From the records below, print exactly the lines starting at the one containing "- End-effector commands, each" and ending at the one containing "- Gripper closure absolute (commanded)", ends included, and nothing else.

---------- The input

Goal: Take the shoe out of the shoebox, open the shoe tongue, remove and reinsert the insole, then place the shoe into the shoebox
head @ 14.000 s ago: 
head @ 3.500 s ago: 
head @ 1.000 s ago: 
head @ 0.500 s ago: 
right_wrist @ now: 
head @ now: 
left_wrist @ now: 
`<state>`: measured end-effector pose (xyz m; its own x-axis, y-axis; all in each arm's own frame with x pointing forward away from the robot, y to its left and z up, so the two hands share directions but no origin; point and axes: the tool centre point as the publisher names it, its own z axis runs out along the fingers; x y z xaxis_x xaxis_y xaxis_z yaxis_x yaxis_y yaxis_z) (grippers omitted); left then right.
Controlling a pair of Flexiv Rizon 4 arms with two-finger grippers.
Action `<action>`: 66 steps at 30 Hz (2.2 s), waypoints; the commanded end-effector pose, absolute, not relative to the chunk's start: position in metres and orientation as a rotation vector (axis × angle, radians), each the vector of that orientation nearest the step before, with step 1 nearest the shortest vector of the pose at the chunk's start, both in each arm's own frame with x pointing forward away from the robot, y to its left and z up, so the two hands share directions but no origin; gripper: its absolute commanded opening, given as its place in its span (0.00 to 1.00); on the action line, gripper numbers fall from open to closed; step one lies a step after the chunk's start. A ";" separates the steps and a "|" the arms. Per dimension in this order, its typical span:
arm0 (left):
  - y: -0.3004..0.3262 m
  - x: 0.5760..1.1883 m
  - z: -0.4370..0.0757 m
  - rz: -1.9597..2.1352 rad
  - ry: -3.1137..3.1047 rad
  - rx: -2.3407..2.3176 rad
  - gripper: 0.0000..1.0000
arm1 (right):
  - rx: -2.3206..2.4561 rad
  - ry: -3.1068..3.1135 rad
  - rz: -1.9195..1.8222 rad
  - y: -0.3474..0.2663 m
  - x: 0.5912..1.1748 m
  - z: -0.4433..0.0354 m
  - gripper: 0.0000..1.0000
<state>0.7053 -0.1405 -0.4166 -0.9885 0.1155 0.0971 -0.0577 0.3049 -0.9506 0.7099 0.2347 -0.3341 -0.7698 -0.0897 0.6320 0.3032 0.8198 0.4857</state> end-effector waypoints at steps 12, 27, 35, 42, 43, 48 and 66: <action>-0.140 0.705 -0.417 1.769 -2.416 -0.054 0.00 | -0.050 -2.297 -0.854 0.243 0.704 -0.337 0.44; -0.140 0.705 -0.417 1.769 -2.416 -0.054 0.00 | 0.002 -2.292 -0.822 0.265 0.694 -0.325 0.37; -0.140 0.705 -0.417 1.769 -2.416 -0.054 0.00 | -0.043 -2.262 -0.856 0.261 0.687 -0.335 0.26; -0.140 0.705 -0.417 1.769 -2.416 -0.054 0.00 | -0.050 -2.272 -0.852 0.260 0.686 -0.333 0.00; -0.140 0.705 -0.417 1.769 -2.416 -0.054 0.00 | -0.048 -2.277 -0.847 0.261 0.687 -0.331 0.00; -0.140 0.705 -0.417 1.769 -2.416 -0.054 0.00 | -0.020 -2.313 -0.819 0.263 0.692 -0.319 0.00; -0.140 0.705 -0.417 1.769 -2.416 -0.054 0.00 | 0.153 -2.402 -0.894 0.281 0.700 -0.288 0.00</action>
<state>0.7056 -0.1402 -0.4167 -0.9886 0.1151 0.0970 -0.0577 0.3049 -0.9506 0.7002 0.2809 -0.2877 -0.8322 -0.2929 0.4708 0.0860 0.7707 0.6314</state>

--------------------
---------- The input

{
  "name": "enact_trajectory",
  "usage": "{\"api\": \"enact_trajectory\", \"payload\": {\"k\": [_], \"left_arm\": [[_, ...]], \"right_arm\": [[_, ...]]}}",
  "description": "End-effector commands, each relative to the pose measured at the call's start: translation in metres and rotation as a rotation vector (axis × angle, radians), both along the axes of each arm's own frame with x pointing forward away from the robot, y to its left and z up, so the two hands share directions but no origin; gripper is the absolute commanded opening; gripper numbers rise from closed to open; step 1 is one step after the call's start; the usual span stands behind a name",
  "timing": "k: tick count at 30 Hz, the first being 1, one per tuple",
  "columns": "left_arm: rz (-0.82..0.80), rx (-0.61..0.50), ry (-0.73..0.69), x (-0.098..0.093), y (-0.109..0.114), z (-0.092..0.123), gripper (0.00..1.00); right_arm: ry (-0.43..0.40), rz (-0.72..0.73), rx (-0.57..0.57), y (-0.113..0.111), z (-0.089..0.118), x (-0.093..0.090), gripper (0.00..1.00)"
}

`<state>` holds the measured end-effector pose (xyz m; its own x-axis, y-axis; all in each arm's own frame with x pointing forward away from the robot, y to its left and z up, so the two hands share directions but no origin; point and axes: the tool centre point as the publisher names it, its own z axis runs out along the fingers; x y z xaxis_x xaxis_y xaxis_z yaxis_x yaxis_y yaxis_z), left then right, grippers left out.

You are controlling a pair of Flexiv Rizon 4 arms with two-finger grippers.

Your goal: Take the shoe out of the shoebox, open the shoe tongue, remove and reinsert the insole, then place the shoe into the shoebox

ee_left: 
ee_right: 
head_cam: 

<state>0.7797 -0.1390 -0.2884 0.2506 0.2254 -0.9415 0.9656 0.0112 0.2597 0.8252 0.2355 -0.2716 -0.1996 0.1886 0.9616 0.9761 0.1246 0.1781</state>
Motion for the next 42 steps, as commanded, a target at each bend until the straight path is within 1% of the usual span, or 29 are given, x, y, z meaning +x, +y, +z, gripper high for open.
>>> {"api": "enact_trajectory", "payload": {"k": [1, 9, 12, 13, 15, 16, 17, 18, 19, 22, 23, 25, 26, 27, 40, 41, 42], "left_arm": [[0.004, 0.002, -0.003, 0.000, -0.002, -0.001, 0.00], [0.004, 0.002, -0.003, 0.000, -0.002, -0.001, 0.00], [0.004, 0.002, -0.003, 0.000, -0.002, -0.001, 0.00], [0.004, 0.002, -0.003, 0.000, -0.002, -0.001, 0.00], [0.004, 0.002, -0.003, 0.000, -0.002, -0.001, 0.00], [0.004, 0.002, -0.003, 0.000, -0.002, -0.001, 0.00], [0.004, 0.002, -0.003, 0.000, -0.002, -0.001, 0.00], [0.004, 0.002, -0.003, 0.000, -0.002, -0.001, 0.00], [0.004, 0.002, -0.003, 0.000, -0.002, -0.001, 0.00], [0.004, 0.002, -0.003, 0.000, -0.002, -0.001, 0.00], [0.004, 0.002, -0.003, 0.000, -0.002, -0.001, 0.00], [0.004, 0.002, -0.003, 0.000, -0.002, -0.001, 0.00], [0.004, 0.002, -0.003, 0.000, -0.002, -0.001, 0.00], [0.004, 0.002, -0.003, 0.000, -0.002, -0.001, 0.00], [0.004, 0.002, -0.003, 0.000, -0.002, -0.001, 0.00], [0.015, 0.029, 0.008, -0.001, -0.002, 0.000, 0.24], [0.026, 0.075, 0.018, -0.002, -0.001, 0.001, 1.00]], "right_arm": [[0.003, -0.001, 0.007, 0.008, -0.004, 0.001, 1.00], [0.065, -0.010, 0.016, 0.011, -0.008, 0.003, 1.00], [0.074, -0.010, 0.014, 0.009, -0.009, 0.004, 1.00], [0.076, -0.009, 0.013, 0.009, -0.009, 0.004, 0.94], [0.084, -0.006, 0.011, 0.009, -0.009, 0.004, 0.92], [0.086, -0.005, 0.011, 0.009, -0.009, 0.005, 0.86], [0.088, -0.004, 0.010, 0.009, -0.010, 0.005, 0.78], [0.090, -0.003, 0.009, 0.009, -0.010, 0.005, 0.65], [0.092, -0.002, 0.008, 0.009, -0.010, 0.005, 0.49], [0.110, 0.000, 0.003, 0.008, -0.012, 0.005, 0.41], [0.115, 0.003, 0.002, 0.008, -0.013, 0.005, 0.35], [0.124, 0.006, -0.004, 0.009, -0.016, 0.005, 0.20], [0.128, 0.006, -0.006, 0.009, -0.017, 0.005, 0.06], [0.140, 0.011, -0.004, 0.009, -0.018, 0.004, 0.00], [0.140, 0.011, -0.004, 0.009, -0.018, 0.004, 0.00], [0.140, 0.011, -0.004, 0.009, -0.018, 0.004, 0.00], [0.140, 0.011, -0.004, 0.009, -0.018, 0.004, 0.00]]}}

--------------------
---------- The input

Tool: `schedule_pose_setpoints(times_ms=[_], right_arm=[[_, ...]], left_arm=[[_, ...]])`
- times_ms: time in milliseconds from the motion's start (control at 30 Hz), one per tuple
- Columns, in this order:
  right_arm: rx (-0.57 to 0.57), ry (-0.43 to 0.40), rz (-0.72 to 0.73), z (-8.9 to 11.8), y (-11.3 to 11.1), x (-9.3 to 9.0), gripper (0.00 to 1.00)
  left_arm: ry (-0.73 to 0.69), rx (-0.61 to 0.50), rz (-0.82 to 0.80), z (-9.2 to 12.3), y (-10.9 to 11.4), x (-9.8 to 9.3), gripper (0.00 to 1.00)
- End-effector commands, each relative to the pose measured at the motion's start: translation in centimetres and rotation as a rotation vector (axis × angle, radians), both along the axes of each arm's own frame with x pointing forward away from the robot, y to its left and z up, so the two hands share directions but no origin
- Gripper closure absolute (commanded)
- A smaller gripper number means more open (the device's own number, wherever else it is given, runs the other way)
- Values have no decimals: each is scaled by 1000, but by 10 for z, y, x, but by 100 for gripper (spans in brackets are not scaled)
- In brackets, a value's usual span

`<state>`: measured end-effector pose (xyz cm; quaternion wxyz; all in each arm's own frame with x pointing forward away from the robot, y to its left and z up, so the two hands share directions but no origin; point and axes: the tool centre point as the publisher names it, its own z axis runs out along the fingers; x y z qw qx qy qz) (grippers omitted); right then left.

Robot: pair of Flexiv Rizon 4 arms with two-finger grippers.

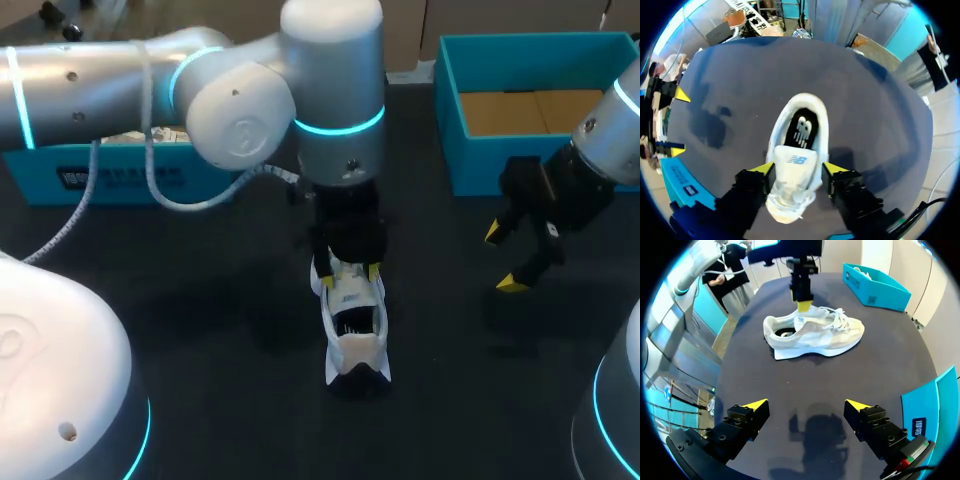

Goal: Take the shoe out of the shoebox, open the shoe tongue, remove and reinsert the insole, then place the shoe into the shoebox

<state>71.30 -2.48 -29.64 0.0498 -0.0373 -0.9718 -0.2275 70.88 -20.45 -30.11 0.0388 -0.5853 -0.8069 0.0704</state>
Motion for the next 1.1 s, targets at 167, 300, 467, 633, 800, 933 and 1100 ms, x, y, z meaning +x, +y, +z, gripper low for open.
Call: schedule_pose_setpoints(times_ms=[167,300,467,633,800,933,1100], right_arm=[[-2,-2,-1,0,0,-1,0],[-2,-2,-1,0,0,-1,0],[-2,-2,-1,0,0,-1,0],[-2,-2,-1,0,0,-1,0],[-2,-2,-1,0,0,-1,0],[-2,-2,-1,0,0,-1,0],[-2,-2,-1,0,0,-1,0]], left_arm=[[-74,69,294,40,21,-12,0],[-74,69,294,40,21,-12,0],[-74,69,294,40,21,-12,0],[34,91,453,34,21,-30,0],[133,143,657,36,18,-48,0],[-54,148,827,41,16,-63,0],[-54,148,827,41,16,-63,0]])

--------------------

> [Output of the exercise]
- End-effector commands, each relative to the pose measured at the motion's start: translation in centimetres and rotation as a rotation vector (axis × angle, radians), both along the axes of each arm's own frame with x pointing forward away from the robot, y to its left and z up, so the two hands share directions but no origin
- Gripper closure absolute (commanded)

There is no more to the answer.